Nanotechnology

Nanoplasmonic imaging reveals real-time protein secretion


April 11, 2023

(Nanowerk News) Cell secretions such as proteins, antibodies, and neurotransmitters play an important role in immune response, metabolism, and communication between cells. Understanding cell secretions is key to developing disease treatments, but current methods can only report the amount of secretions, without detailing when and where they were produced.

Now, researchers at the Bionophotonic Systems Laboratory (BIOS) in the School of Engineering and at the University of Geneva have developed a new optical imaging approach that provides a four-dimensional view of cell secretions in both space and time. By placing individual cells into microscopic wells in the nanostructured gold-plated chip, and then inducing a phenomenon called plasmonic resonance on the surface of the chip, they were able to map secretions as they are produced, while observing the shape and movement of cells.

Because it provides an unprecedentedly detailed view of how cells function and communicate, scientists trust their method, which was recently published in Natural Biomedical Engineering (“High throughput spatiotemporal monitoring of single cell secretions via plasmonic microwell arrays”), has “tremendous” potential for pharmaceutical development as well as fundamental research. Single cell microwell array. (Image: EPFL BIOS)

“A key aspect of our work is that it allows us to screen cells individually in a high-throughput manner. The collective measurement of the average response of many cells does not reflect their heterogeneity… and in biology, everything is heterogeneous, from immune responses to cancer cells. This is why cancer is so difficult to treat,” said BIOS head Hatice Altug.

One million sensing elements

The essence of the method of scientists is 1 cm2 a nanoplasmonic chip is made up of millions of pinholes, and hundreds of spaces for individual cells. The chip is made of a gold nanostructured substrate covered with a thin polymer mesh. Each chamber is filled with cell media to keep cells alive and healthy during imaging.

Cell secretions are like cell words: they spread dynamically in space and time to connect with other cells. Our technology captures major heterogeneity in terms of where and how far these ‘words’ travel,” said BIOS PhD student and first author Saeid Ansaryan.

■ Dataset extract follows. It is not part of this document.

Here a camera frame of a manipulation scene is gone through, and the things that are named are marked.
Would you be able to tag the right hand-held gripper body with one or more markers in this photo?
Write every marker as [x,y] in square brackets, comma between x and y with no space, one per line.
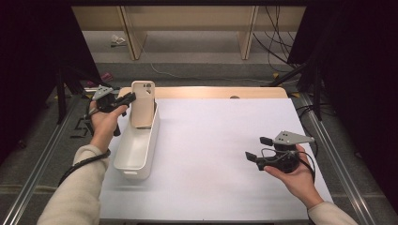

The nanoplasmonics part comes thanks to a beam, which causes the gold electrons to oscillate. Nanostructures are engineered so that only certain wavelengths can penetrate them. When something – such as protein secretion – occurs on the surface of the chip to change the light that passes through it, the spectrum shifts. The CMOS (Complementary Metal Oxide Semiconductor) image sensor and LED translate this shift into intensity variations in the CMOS pixels.

“The beauty of our equipment is that the nano-holes scattered across the surface turn every dot into a sensing element. This allowed us to observe the spatial patterns of the proteins released regardless of cell position,” said Ansaryan.

This method has allowed scientists to glimpse two important cellular processes – cell division and cell death – and to study human donor B cells that secrete antibodies.

“We saw cell contents released during two forms of cell death, apoptosis and necroptosis. In the latter, content is released in asymmetric bursts, resulting in image marks or fingerprints. This has never been shown at the single cell level,” said Altug. Single cell on a chip Single cell on a chip. (Image: EPFL BIOS)

Screening for cell fitness

Because the method bathes cells in a nourishing cell medium, and does not require the toxic fluorescent labels used by other imaging technologies, the cells studied can be easily recovered. This provides great potential for use in the development of pharmaceutical drugs, vaccines, and other treatments; for example, to help researchers understand how cells respond to various therapies at the individual level.

“Since the amount and pattern of secretions produced by cells are proxies for determining their overall effectiveness, we can also envision an application of immunotherapy where you screen a patient’s immune cells to identify which are the most effective, and then colonize those cells, said Anshari.